MATERIALS AND METHODS
Clinical MSSA and MRSA isolates.
Sixty methicillin-sensitive Staphylococcus aureus (MSSA) and 96 MRSA isolates were collected from blood cultures of different patients from July 2008 to December 2009. Identification of these clinical isolates was achieved by the Bactec 9000 system (Becton, Dickinson, Sparks, MD), and the susceptibility of each isolate to oxacillin was determined by the BD Phoenix Automated Microbiology System (Becton, Dickinson). The basic and clinical information of each patient was obtained from medical records. Patients with community-acquired MRSA (CA-MRSA) infection were those without histories of surgery, long-term-care facility residence, dialysis, indwelling device or catheter usage within the recent 1 year, or hospitalization for less than 48 h before positive MRSA culture (1). Other MRSA infections were considered hospital acquired (HA-MRSA). The definitions for HA- or CA-MSSA isolates were the same as those for the MRSA isolates. The clinical (age, gender, hospital- or community-acquired, and clinical diagnosis) and molecular (SCCmec, agr, and spa) characteristics of the 96 MRSA isolates had been reported (5). The MIC of chlorhexidine of each isolates was determined by the agar dilution (Mueller-Hinton agar) method developed by the Clinical and Laboratory Standards Institute (4). Chlorhexidine digluconate solution (20%) was purchased from Sigma-Aldrich.
Catheter-related bloodstream infection and antimicrobial-impregnated catheters.

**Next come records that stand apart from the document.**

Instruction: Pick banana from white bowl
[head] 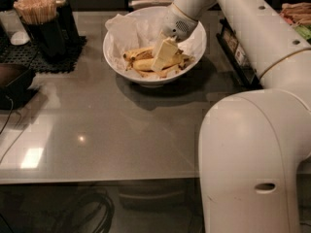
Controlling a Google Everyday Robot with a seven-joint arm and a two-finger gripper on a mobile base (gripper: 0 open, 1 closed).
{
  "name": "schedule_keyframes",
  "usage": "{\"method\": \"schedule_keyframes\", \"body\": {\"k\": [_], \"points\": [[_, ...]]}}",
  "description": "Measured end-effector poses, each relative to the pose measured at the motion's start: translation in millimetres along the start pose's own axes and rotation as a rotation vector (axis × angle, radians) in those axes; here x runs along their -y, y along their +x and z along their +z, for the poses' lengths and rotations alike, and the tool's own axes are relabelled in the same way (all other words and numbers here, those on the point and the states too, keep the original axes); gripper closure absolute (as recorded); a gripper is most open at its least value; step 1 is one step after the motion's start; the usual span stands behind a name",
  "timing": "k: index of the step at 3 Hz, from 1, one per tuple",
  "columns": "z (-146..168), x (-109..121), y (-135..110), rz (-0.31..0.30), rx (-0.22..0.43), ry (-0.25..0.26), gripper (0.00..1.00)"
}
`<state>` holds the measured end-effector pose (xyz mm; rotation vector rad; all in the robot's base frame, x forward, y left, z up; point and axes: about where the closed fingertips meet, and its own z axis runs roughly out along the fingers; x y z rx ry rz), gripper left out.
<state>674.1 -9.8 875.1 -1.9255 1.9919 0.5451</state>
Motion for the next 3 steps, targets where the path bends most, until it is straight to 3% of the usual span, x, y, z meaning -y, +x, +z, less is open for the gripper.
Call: {"method": "schedule_keyframes", "body": {"k": [2,3], "points": [[3.5,6.6,14.2,0.044,0.003,-0.006,0.45],[2.1,7.3,16.0,0.050,0.003,-0.003,0.64]]}}
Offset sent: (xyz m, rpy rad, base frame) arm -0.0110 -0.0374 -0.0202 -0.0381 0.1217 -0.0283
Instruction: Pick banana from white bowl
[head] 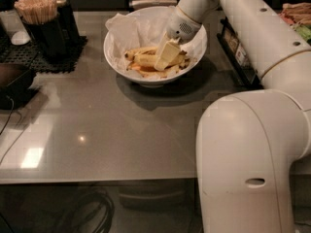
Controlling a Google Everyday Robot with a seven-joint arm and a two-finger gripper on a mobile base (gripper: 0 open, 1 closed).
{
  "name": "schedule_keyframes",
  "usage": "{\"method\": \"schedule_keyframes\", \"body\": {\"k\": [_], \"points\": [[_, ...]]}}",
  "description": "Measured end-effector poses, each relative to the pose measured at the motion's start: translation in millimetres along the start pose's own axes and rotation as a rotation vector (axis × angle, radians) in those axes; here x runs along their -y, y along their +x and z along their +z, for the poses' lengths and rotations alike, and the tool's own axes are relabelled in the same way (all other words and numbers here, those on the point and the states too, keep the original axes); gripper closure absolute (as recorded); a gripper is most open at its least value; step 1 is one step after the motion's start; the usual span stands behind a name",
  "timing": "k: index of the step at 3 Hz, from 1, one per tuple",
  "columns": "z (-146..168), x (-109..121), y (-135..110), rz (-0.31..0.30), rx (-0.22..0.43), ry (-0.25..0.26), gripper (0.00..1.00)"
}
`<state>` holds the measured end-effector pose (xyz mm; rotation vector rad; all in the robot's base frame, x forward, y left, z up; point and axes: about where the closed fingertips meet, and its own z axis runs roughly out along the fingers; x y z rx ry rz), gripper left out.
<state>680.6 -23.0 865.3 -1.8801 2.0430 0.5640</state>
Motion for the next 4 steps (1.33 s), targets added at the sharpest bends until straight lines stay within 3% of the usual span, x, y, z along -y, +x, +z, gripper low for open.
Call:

The organism which caused catheter-related bloodstream infection (CRBSI) was defined as the same organism isolated from at least 1 percutaneous blood culture and from the catheter tip (>15 CFU per catheter segment) with concomitant clinical manifestations, such as fever, chills, or hypotension (11). The same organism in this study was defined as the S. aureus isolate with an identical antimicrogram isolated from the same patient during the same episode of an infection. The isolates not meeting the above-described criteria but suspected as the cause of a catheter-related infection by medical staff were categorized as possible CRBSI. The antimicrobial-impregnated catheters used in this study were the Arrow-Howes Multi-Lumen central venous catheterization set with Blue FlexTip ARROWg+ard blue catheters (Asheboro, NC), which contained chlorhexidine acetate and silver sulfadiazine. Chlorhexidine was also used for infection control interventions or procedures such as hand scrubbing and surgical site skin cleaning in our hospital. During this period, chlorhexidine was not used for the central and peripheral venous catheter site preparations, arterial catheter site preparations, or daily bathing for ICU patients. There was no other catheter containing chlorhexidine.
DNA extraction.
Isolates were grown on BAP agar plates (BBL Microbiology Systems, Becton, Dickinson). Three to five bacterial colonies were suspended in 600 μl of TE buffer (10 mM Tris, 1 mM EDTA, pH 8.0). Bacterial cells in the suspension were then pelleted by centrifugation, and genomic DNA of the pelleted cells was extracted by the Genomic DNA minikit (Geneaid, Taiwan).
Biocide-resistant genes.
Detection of the biocide- and disinfectant-resistant genes was performed by PCR as previously reported (18) with the following primers: qacA/B-F, 5′-GCTGCATTTATGACAATGTTTG-3′, and qacA/B-R, 5′-AATCCCACCTACTAAAGCAG-3′; smr-F, 5′-ATAAGTACTGAAGTTATTGGAAGT-3′, and smr-R, 5′-TTCCGAAAATGTTTAACGAAACTA-3′. The amplification of the qacA/B gene was carried out for 5 min at 94°C, followed by 30 cycles of 30 s at 94°C for denaturation, 30 s at 55°C for annealing, and 30 s at 72°C for extension and 5 min at 72°C for the final extension. The process for amplification of the smr gene was the same as that for qacA/B except that 50°C was used as the annealing temperature. The PCR buffer contained 10 mM Tris-HCl (pH 8.8 at 25°C), 1.5 mM MgCl2, 50 mM KCl, and 0.1% Triton X-100.
Statistical analyses.
This case-control study was conducted to correlate the presence of antiseptic-resistant genes (qacA/B or smr) with chlorhexidine-impregnated catheter-related bloodstream infections. The cases were S. aureus isolates with qacA/B or smr, and controls were S. aureus isolates without qacA/B or smr.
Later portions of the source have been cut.